Atrial fibrillation can be scary and cause fear and anxiety. It’s important that it be diagnosed and treated promptly. Failure to treat your afib can be life-threatening.

What are the symptoms of atrial fibrillation? How would you know to suspect it? What does it feel like?


When you have atrial fibrillation, you might notice a skipped heartbeat, and then feel a thud or thump, followed by your heart racing for an extended amount of time. Or you might feel heart palpitations or fluttering or jumping of your heart. Or you might experience sweating or chest pain, mimicking a heart attack. Or you may find that your pulse, instead of being strong and regular, is instead erratic or weak. Or atrial fibrillation may be so subtle that you don’t feel an irregular heartbeat, but you may realize that you’re dizzy, weak, tired, or breathless.

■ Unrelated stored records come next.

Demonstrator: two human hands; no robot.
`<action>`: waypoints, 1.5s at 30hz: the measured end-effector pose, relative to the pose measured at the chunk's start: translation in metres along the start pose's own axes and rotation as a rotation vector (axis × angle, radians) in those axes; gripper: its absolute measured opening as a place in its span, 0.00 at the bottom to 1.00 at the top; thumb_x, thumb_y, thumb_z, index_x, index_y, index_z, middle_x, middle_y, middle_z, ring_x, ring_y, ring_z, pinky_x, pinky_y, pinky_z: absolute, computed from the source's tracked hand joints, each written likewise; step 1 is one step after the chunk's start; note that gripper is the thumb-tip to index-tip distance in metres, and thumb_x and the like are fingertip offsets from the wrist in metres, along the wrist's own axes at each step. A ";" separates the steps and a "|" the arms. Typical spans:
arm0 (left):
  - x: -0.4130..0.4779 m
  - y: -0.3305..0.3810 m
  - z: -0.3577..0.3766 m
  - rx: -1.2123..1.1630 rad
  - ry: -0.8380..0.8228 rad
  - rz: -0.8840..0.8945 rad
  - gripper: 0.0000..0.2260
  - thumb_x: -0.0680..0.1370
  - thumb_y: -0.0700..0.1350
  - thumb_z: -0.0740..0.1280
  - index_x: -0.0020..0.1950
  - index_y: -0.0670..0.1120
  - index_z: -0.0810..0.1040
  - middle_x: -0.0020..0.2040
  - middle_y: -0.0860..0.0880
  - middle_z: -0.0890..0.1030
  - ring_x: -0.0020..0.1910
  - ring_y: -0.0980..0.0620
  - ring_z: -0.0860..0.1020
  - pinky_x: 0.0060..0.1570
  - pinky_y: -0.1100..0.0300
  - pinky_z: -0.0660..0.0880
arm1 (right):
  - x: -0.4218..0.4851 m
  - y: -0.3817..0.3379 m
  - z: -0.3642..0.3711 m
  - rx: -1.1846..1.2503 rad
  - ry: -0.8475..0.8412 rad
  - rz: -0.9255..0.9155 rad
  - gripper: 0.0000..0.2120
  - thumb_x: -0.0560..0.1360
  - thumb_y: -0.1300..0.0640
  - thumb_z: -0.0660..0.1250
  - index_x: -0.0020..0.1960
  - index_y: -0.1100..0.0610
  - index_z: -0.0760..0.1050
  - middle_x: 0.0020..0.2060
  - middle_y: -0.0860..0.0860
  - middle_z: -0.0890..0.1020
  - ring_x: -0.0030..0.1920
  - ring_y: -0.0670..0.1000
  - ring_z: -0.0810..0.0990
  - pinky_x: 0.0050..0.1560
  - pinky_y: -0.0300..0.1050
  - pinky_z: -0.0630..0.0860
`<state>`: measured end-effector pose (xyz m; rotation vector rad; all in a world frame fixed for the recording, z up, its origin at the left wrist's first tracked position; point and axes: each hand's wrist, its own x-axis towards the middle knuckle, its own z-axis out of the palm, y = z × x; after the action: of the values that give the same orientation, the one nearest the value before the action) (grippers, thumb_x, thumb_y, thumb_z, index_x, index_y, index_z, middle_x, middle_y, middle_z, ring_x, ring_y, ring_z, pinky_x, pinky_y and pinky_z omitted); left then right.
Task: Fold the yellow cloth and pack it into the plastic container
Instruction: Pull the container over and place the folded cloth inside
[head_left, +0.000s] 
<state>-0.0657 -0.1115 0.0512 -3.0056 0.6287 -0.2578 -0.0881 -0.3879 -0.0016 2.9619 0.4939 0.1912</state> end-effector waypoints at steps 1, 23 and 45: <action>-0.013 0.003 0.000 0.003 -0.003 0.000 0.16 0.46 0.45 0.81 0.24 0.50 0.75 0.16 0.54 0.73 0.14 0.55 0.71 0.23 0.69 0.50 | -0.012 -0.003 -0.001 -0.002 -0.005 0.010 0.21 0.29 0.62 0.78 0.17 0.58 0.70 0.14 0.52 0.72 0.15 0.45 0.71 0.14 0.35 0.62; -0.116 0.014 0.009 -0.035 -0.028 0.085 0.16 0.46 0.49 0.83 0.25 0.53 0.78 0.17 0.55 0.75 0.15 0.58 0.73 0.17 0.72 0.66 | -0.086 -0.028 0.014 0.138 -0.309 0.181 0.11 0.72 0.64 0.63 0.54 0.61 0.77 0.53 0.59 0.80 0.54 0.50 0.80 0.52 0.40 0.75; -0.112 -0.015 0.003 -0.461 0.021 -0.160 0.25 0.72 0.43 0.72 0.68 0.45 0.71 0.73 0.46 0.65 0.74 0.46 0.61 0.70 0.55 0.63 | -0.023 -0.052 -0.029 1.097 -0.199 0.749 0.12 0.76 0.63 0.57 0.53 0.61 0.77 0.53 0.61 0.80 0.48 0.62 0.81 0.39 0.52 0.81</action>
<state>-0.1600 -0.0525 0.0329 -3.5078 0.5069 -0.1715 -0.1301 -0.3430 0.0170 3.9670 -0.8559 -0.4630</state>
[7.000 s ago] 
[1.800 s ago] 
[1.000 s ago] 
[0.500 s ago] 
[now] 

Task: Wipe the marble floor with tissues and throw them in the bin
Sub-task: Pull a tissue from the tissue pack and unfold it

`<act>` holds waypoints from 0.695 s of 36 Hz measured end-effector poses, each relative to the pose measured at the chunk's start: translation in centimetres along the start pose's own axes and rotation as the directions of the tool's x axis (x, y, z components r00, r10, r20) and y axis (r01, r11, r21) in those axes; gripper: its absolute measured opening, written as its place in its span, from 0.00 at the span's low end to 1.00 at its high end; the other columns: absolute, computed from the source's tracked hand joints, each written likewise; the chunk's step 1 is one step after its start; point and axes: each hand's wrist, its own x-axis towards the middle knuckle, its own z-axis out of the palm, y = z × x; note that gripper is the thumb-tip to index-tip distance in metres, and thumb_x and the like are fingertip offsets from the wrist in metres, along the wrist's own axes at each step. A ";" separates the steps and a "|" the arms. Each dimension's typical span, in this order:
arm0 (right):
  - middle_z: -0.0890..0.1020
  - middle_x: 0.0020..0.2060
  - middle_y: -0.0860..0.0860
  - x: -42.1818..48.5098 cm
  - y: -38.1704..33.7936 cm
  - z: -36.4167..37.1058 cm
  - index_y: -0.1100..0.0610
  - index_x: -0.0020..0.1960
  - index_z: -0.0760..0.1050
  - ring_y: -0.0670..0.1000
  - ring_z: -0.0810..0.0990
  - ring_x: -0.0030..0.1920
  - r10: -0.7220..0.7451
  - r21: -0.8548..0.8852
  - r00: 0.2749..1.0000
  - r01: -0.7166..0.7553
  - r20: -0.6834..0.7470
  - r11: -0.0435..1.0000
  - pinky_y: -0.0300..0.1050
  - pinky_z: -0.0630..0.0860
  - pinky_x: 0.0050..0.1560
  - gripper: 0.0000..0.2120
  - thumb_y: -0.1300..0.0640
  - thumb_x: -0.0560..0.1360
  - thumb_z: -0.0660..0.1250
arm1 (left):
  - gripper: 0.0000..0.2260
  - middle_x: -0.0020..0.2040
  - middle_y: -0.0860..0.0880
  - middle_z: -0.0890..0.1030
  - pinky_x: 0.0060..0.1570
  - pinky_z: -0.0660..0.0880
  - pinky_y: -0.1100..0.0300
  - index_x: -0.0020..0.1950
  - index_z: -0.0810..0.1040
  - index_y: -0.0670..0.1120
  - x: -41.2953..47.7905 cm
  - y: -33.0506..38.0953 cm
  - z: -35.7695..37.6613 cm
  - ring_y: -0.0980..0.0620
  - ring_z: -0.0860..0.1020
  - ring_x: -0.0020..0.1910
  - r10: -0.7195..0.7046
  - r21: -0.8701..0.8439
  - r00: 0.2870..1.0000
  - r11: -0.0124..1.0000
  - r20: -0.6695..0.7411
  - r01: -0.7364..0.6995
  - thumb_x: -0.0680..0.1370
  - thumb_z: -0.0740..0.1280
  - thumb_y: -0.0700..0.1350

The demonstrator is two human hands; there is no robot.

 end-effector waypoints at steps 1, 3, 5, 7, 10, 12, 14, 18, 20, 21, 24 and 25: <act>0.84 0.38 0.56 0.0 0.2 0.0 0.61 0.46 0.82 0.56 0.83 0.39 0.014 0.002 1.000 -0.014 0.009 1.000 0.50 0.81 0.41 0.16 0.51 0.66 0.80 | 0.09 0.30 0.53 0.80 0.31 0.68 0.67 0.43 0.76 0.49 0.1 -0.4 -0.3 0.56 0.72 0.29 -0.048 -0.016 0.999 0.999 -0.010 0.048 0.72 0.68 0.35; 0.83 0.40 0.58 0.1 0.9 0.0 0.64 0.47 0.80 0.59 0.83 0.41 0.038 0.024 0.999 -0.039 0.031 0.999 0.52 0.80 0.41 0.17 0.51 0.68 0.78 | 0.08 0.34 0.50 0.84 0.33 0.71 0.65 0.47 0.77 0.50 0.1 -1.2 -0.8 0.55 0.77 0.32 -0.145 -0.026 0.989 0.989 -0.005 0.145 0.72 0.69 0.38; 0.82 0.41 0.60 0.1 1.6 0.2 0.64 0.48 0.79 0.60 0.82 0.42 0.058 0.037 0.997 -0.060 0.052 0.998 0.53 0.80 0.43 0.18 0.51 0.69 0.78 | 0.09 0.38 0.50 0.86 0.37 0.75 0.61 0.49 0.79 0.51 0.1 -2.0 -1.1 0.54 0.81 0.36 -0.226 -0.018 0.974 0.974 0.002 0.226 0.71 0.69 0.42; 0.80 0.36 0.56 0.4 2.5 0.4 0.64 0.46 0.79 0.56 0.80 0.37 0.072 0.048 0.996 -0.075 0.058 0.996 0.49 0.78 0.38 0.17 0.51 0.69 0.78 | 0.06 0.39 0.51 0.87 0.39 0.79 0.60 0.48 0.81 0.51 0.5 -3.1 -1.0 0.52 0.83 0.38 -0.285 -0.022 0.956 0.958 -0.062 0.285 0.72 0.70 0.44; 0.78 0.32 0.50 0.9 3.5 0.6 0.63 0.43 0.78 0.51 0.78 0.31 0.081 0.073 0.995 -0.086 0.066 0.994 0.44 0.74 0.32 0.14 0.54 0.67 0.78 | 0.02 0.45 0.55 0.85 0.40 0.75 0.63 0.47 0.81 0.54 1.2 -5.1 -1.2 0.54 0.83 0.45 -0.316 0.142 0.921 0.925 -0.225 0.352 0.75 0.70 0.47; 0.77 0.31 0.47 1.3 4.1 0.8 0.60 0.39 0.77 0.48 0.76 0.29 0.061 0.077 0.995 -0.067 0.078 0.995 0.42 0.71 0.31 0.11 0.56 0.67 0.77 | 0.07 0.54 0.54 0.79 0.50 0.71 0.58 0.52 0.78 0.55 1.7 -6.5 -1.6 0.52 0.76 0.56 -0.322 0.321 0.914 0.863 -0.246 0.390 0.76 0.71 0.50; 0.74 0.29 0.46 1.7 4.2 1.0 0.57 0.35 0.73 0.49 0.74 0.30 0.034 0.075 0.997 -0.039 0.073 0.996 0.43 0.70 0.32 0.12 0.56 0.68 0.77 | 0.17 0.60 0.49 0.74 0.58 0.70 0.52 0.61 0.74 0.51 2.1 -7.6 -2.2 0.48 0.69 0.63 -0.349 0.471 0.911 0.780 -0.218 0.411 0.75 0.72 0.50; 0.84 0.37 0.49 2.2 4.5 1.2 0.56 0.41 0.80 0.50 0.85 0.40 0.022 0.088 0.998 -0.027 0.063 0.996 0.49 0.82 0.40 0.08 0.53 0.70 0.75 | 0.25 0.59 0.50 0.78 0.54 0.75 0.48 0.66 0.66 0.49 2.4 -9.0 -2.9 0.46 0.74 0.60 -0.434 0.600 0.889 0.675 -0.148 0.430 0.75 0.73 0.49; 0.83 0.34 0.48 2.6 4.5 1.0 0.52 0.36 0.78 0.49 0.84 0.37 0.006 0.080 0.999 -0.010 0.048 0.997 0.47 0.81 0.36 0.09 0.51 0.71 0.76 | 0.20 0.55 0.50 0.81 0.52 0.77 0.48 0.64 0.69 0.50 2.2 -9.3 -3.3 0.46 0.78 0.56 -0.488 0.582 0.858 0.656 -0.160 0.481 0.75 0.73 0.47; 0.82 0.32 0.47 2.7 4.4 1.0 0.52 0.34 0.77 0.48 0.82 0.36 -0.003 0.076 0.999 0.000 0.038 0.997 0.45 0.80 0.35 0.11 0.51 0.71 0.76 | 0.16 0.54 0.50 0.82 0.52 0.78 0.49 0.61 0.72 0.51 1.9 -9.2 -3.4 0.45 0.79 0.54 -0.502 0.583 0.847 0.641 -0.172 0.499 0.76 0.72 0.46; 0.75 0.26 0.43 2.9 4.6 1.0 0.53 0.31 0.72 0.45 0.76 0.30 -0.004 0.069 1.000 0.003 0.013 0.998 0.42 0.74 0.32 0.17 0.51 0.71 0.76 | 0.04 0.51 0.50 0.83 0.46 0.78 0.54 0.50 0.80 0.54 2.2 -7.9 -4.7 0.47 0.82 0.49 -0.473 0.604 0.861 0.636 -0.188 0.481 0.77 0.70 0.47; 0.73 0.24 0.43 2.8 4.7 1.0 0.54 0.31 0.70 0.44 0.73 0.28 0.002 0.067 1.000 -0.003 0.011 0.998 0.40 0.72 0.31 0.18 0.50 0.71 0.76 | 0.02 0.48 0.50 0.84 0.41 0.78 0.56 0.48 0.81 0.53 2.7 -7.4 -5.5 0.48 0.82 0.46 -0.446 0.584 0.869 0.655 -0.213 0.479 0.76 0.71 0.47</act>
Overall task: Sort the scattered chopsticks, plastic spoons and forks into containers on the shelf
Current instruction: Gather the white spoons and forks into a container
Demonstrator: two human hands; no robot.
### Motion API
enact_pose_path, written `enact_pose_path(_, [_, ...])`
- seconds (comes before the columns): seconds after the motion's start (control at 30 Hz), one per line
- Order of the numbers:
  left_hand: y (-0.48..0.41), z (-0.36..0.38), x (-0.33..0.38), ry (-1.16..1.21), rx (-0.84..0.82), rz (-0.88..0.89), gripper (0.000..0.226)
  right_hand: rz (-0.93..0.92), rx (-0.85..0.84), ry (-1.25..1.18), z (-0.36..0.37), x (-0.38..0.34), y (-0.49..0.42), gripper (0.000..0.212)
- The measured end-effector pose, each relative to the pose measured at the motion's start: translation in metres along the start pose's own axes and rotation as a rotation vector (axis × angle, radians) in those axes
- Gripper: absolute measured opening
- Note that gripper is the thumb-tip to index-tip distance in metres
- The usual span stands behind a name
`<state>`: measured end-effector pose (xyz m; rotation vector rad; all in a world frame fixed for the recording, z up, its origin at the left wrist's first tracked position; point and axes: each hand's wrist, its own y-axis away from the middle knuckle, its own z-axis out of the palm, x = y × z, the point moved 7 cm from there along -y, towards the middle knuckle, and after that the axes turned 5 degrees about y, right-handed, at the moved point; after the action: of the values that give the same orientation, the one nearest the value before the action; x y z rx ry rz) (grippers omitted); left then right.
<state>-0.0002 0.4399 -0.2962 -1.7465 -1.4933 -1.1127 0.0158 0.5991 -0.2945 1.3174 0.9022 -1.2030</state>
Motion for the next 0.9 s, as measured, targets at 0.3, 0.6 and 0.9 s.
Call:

If you have atrial fibrillation that starts and stops, you may feel drained after an episode, but if you have continuous atrial fibrillation, you may not even realize what it is and only be aware that you just don’t have as much energy as usual or that you don’t feel like yourself. One afib patient simply described it as feeling like having “diminished capacity.”

If you’ve experienced these symptoms, it’s important to tell your doctor about them and to ask about tests to find out if you have atrial fibrillation or any irregular heartbeat or cardiac arrhythmia. The sooner you are diagnosed, the less unchecked damage it will do.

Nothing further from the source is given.